School gardening is not all about the adults, however. At Castle Carrock, the pupils pretty much run it. ‘They certainly know more about it than I do,’ Rebecca says. ‘We have a loose ‘gardening club’ who will meet at lunchtimes with an adult support, usually myself, to sort out whatever needs doing.

‘We grow food that we can use in the school kitchen and we also entered the ‘Cumbria in Bloom’ competition last year. We keep an annual scrapbook so we remember what we have been doing, and what we want to do next!’

The RHS Campaign for School Gardening has been designed to inspire and support schools in providing gardening opportunities for children. When you register, which is free of charge, you will receive a welcome pack containing plant labels, stickers, posters and seeds. The downloadable resources will get you started and help you to sustain your garden. You’ll also have access to what other schools are doing to make their gardens sustainable over time.
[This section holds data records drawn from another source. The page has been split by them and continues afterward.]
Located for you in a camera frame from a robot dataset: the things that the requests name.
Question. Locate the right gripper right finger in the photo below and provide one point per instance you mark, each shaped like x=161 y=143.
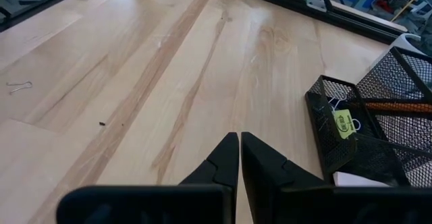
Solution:
x=263 y=170

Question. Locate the pink sticky note pad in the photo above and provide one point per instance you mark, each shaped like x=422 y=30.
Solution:
x=357 y=181

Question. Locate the black metal table frame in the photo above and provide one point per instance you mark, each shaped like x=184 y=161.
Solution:
x=337 y=19

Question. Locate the black binder clip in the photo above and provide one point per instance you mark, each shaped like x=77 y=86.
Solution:
x=337 y=99

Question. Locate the yellow-green eraser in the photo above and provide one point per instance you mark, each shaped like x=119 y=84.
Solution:
x=345 y=124

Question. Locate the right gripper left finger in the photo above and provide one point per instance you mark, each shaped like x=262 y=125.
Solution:
x=219 y=170

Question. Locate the orange pencil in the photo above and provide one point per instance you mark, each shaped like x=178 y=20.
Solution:
x=398 y=107

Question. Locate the black mesh desk organizer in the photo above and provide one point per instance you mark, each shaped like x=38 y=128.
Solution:
x=330 y=149
Learning in the outdoor classroom offers myriad benefits to teachers and pupils alike. It has the potential to enhance a knowledge-rich curriculum and gives children the opportunity to embed a positive attitude towards lifelong scholarship through working with adults in the spirit of mutual responsibility and learning together. If there’s any possibility of developing a school garden, it just might be the best thing your school ever did!

Take action

  • Take a look at the Ecosia search engine which uses profits to plant trees!
  • Garden Organic is a charity promoting the ideas around organic gardening. It provides information on growing at school as well as classroom resources and courses for school professionals.
  • Countryside Classroom is described as a ‘single destination where teachers can find and access resources, places to visit and people to ask that will support their teaching about food, farming and the natural environment’.
  • Cornell University College of Agriculture and Life Sciences Learn, Garden and Reflect with Cornell Garden-Based Learning seeks to provide educators with research-based gardening resources.